Une femme passe devant une boutique Louis Vuitton à Shenyang en Chine

© LI LUN/MaxPPP

Les investisseurs des pays émergents veulent détourner leurs riches clientèles des Dior, Chanel, Vuitton… au profit de leurs propres labels de luxe. Mais les experts estiment que ceux-ci auront besoin de temps pour s'imposer. "Que ce soit le Qatar ou la Chine, il s'agit de créer une marque qui leur ressemble, avec un souffle, un style moyen-oriental ou chinois, qu'ils peuvent aussi exporter", explique François Arpels, directeur exécutif de la banque d'affaires Bryan Garnier.

Le fonds Qatar Luxury Group travaille au lancement d'une marque de luxe, dont le nom, dévoilé par le site Huffington Post, sera Qela. Il oeuvrait depuis plusieurs années à la création d'un portefeuille de grandes marques, qui l'a conduit à acheter en 2011 le maroquinier Le Tanneur. La clientèle visée sera d'abord celle, très riche, des Emirats avant de partir à la conquête du monde.

Achats de griffes européennes par les pays émergents
Jusqu'à présent, ce sont les achats de griffes nées en Europe, berceau du luxe, qui ont attiré les investisseurs des pays émergents. La maison Valentino est passée dans le giron du même Qatar qui détient une faible participation dans le numéro un mondial du luxe LVMH et le joaillier américain Tiffany. La griffe Sonia Rykiel a été rachetée par le Chinois Fung Brands. Escada est dans l'escarcelle de la famille indienne Mittal, et Gianfranco Ferré et Louis Féraud dans celle d'un groupe de Dubai. Lanvin est la propriété depuis d'une milliardaire taiwanaise, ST Dupont celle du chinois Dickson Poon.

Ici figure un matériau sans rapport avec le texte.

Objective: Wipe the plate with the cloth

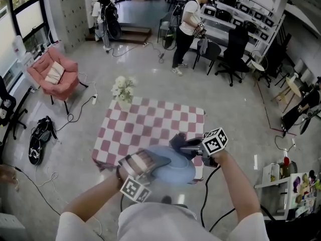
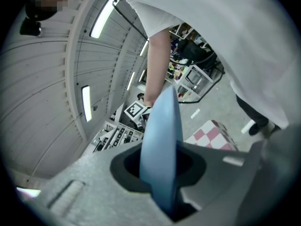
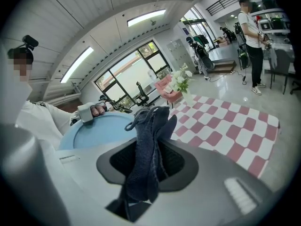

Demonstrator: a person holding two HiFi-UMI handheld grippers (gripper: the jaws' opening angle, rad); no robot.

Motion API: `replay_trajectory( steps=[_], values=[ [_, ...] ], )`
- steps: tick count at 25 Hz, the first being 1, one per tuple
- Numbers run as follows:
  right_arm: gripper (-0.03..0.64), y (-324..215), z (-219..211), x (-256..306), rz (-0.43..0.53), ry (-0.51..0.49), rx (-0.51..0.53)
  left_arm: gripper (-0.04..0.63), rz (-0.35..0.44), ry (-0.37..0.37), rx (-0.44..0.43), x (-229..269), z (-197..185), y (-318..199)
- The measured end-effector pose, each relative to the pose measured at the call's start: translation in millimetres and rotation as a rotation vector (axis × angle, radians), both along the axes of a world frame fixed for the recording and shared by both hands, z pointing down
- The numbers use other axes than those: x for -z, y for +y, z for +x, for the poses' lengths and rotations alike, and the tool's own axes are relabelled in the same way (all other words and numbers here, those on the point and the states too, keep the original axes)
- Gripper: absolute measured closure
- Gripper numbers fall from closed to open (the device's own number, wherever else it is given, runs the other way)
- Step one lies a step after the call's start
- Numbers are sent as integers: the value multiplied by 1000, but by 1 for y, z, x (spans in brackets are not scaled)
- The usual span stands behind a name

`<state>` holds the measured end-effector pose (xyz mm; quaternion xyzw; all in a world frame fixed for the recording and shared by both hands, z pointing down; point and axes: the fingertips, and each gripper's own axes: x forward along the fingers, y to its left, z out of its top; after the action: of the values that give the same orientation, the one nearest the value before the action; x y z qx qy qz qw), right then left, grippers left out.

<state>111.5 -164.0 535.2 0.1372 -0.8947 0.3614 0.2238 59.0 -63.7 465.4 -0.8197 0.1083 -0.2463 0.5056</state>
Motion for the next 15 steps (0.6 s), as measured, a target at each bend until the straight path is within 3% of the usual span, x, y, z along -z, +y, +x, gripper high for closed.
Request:
replay_trajectory(
  steps=[15],
  values=[
    [499, 3, 14, 10, 35, -19, -82, 522, -38, 14, 77, -2, -19, -34]
  ],
)
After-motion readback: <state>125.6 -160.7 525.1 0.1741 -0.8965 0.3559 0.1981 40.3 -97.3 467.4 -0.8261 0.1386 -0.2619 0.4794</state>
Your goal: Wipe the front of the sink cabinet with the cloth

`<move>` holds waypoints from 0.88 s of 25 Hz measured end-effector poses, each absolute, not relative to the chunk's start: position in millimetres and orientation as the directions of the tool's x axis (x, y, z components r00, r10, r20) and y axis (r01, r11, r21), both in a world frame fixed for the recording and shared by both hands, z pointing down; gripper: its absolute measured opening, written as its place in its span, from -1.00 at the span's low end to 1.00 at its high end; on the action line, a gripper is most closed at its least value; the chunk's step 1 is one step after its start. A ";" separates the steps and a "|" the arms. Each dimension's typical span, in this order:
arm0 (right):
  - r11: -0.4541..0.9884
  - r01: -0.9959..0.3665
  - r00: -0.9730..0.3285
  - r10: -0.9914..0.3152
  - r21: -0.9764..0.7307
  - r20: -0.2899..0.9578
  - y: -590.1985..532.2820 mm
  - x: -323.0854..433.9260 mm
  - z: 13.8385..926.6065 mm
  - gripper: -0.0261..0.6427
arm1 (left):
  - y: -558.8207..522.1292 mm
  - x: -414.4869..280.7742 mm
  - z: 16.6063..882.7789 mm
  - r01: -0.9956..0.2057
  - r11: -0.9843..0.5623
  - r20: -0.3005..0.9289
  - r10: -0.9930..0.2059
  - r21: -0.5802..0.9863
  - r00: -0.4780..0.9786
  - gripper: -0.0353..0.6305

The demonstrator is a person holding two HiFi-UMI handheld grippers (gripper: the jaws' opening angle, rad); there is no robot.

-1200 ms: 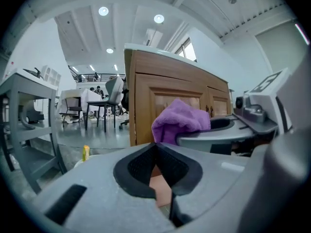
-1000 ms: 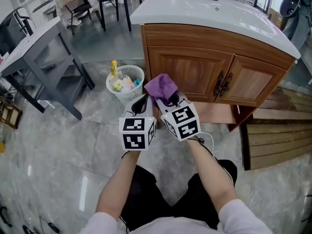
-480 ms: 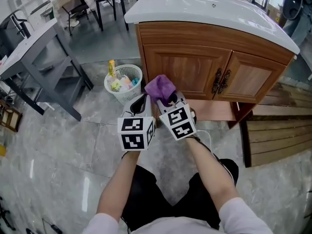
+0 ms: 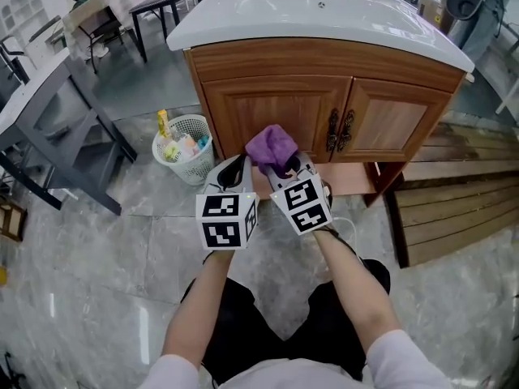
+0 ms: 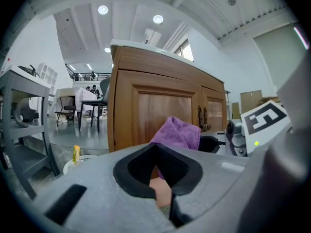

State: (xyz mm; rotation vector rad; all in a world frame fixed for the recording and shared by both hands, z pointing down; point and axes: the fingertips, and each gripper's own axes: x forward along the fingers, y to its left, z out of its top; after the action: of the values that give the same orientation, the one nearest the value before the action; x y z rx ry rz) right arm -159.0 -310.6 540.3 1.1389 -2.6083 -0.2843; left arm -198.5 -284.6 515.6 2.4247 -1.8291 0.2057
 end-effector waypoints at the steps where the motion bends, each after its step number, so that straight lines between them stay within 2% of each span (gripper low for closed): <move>1: 0.662 -0.693 -0.643 -0.746 0.285 0.173 -311.0 -151.9 539.3 -0.71 | -285.8 -192.9 515.4 -0.959 -0.284 0.165 -0.946 -0.002 0.280 -0.88; 22: 0.540 -0.800 -0.519 -0.842 0.264 0.149 -311.9 -22.9 525.0 -0.71 | -308.2 -74.6 508.7 -0.883 -0.469 0.161 -0.872 -0.010 0.462 -0.88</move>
State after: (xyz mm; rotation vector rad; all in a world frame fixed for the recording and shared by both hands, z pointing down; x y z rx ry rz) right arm -22.9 -311.9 525.0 1.3740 -2.5213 -0.2359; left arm -74.6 -308.2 508.7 2.6212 -1.5763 0.2204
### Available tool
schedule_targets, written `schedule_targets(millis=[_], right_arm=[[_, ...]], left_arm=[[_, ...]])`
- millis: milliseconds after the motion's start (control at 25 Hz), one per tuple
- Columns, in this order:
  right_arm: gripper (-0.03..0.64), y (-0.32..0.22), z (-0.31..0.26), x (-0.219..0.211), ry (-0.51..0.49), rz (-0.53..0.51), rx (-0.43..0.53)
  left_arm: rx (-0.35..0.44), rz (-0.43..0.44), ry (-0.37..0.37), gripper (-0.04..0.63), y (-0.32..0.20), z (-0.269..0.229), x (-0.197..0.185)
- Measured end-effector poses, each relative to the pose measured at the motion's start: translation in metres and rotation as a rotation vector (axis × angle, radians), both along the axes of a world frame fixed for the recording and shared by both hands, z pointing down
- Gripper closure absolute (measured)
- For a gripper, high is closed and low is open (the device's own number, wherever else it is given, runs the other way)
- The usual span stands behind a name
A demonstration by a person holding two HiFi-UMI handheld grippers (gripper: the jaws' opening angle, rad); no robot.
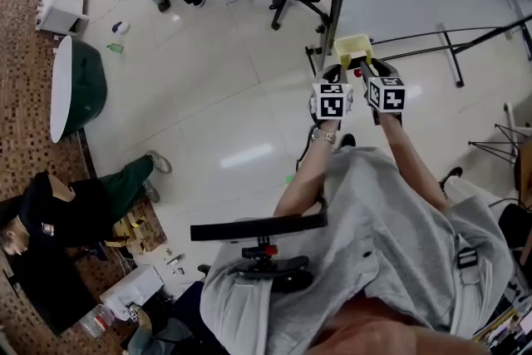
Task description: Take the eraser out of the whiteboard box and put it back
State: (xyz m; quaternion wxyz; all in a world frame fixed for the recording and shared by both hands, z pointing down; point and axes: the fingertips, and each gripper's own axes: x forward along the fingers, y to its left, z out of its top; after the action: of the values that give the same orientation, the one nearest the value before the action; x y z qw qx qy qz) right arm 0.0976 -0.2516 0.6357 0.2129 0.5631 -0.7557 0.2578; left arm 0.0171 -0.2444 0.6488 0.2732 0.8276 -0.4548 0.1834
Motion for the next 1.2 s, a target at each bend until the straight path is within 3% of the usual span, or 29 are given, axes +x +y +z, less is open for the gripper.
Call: schedule_targets(millis=[80, 240, 400, 600, 800, 1040, 1200], right_arm=[[0.574, 0.013, -0.001, -0.005, -0.015, -0.033, 0.011], [0.598, 0.048, 0.004, -0.021, -0.064, -0.131, -0.003], [0.609, 0.092, 0.010, -0.028, -0.111, -0.195, -0.031], [0.611, 0.140, 0.025, -0.032, -0.155, -0.253, -0.091], [0.611, 0.157, 0.022, -0.036, -0.202, -0.268, -0.106], [0.611, 0.152, 0.016, -0.037, -0.144, -0.282, -0.083], [0.611, 0.154, 0.017, -0.054, -0.173, -0.304, -0.092]], left_arm=[[0.009, -0.032, -0.015, 0.591, 0.010, -0.005, -0.004], [0.009, -0.110, -0.046, 0.591, 0.044, -0.007, -0.006], [0.015, -0.131, -0.104, 0.591, 0.096, 0.000, 0.009], [-0.007, -0.158, -0.127, 0.591, 0.140, 0.005, 0.016], [0.007, -0.154, -0.129, 0.591, 0.151, -0.004, 0.017], [0.027, -0.129, -0.119, 0.591, 0.149, -0.010, 0.016], [0.021, -0.129, -0.109, 0.591, 0.151, -0.006, 0.007]])
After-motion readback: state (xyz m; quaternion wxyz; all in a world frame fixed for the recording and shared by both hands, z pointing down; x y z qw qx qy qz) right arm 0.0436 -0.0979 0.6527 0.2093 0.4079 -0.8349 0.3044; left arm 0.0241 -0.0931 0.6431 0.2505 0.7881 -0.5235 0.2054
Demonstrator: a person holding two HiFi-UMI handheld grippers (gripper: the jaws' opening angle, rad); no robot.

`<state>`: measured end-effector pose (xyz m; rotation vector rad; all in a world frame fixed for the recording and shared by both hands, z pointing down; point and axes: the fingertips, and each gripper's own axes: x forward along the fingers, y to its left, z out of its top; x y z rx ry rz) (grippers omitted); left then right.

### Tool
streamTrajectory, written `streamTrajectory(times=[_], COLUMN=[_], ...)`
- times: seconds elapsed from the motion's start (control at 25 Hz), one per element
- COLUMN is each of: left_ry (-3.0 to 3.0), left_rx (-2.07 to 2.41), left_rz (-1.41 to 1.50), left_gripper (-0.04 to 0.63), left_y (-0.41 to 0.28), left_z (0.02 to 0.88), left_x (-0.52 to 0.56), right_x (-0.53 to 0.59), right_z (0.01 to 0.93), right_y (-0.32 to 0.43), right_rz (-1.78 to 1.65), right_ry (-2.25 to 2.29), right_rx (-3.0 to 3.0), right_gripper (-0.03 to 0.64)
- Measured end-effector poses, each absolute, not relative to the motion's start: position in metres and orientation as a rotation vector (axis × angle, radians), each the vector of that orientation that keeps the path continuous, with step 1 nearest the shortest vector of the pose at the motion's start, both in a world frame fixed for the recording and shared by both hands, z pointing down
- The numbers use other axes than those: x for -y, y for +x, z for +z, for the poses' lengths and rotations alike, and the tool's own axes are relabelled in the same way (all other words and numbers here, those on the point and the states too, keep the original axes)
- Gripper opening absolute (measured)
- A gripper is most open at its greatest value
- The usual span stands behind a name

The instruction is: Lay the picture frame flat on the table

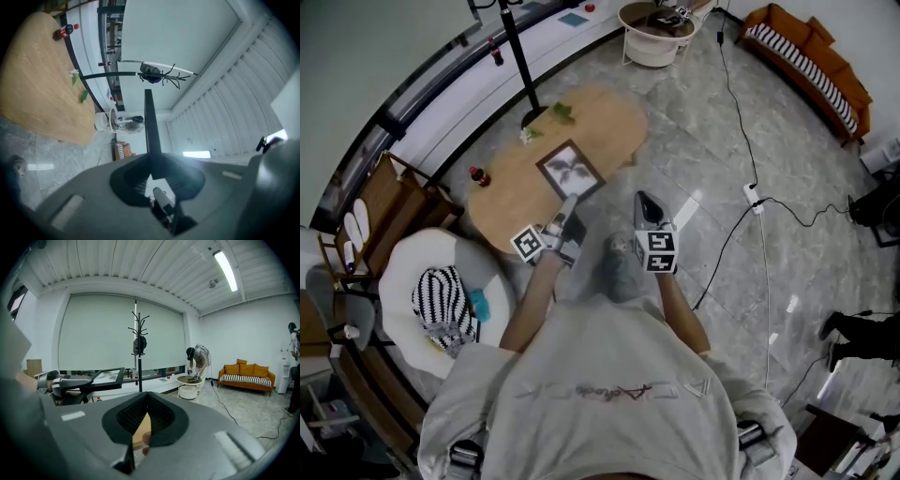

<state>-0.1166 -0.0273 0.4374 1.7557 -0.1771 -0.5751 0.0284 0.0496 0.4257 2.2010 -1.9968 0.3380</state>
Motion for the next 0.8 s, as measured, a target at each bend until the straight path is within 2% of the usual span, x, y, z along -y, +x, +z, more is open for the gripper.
streamTrajectory(times=[0.8], left_ry=[1.734], left_rx=[0.227], left_rz=[-0.617], left_gripper=[0.069], left_y=[0.007], left_z=[0.423], left_x=[0.206], right_x=[0.136], right_z=[0.406], right_y=[0.156], right_rz=[0.34], right_ry=[2.14], right_rx=[2.04], right_gripper=[0.005])
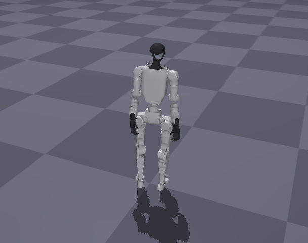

En Chine, un nombre croissant de sociétés veulent créer des marques de luxe autochtones et convaincre les Chinois les plus fortunés de tourner le dos au luxe occidental, à leur profit. La maison Hermès, temple du luxe français, l'a bien compris en lançant fin 2010 Shang Xia, une nouvelle marque qui se veut la vitrine d'un savoir-faire chinois. La griffe, qui se développe "encore mieux qu'espéré" selon Hermès, doit ouvrir à Paris après Shanghai et Pékin.

Jiang Qionger, DA de la marque Shang Xia en septembre 2010 à Shanghai

Jiang Qionger, DA de la marque Shang Xia en septembre 2010 à Shanghai

© P.Lopez. AFP
 

Le luxe, un mode d’expression culturel à exploiter
"Le luxe est avant tout un mode d'expression culturel. Il est donc logique que certains pays souhaitent promouvoir des éléments singuliers de leur culture", analyse Serge Carreira. "D'autant que le luxe est par essence valorisant", poursuit-il, contrairement au "made in China", à l'image souvent désastreuse.

D'où "la redécouverte de l'art de la soie, de la porcelaine, du bambou, de la laque, propres à la culture chinoise, et qui, valorisés, peuvent être des ambassadeurs d'un certain savoir-faire". Pour ce qui est de la marque qatarie, elle "pourrait aussi être fabriquée en Europe où il y a un haut niveau d'artisanat, le Qatar gardant la partie conception, design et stratégie", poursuit ce maître de conférence à Sciences Po.

Le luxe donne une capacité aux Chinois de se distinguer et de s'exprimer

Ce que le cabinet d'analyse Xerfi appelle le "made with" des pays émergents pour compenser une moindre maîtrise de la chaîne de valeur. Ainsi le joaillier d'inspiration chinoise Qeelin s'appuie sur un savoir-faire français tandis que le designer chinois She Ji Sorgere souhaite produire en Italie. Mais "Il faut beaucoup d'années avec un niveau constant de savoir-faire. Ce n'est pas parce qu'on vend un produit au prix du luxe qu'il est de luxe", explique François Arpels. "Si les savoir-faire d'exception sont nécessaires pour une maison de luxe, cela n'est pas suffisant", renchérit Serge Carreira. "Au-delà du marketing, il faut de la création, de l'innovation... et forger une légende", estime-t-il.